## EXERCISE DIRECTIONS
Beginning at the line that holds "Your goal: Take" and continuing to the last line of the data below, transcribe every line word for word, without pictures.

**** DATA FOR THE TASK

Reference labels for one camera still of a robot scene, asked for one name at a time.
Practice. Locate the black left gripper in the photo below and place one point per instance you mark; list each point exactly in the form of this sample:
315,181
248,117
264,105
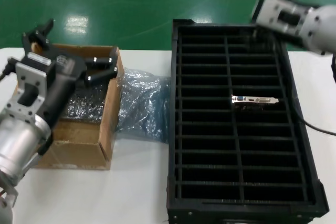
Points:
63,85

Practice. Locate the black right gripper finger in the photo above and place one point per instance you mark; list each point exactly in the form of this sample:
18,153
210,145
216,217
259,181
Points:
262,40

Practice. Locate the graphics card with metal bracket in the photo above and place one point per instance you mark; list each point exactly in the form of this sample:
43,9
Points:
254,100

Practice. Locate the shiny antistatic bag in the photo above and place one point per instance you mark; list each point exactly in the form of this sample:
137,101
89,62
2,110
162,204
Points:
141,98
84,106

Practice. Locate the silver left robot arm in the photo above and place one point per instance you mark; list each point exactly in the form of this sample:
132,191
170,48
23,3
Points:
18,142

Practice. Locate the brown cardboard box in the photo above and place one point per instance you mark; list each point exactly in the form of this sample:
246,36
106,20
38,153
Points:
86,140

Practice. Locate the black slotted plastic container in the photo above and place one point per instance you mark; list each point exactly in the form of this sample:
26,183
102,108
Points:
173,129

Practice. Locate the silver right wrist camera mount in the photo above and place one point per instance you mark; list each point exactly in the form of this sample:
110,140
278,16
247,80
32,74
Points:
270,6

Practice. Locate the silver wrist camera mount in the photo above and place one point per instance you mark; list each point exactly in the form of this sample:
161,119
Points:
270,6
31,74

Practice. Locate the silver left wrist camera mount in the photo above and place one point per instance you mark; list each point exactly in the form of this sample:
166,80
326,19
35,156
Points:
31,74

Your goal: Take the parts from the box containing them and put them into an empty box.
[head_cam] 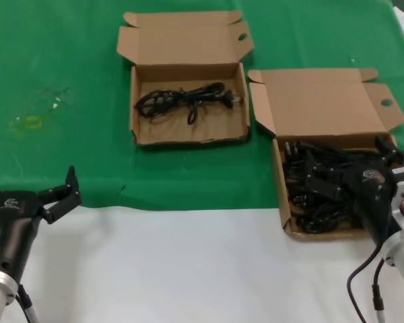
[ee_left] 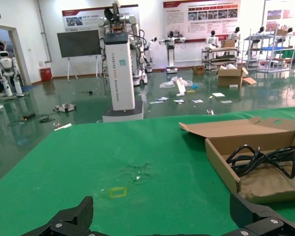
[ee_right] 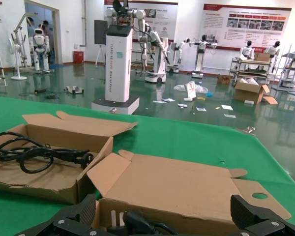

********

## COMPLETED TASK
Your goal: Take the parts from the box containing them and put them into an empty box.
[head_cam] 
[ee_left] 
[ee_right] 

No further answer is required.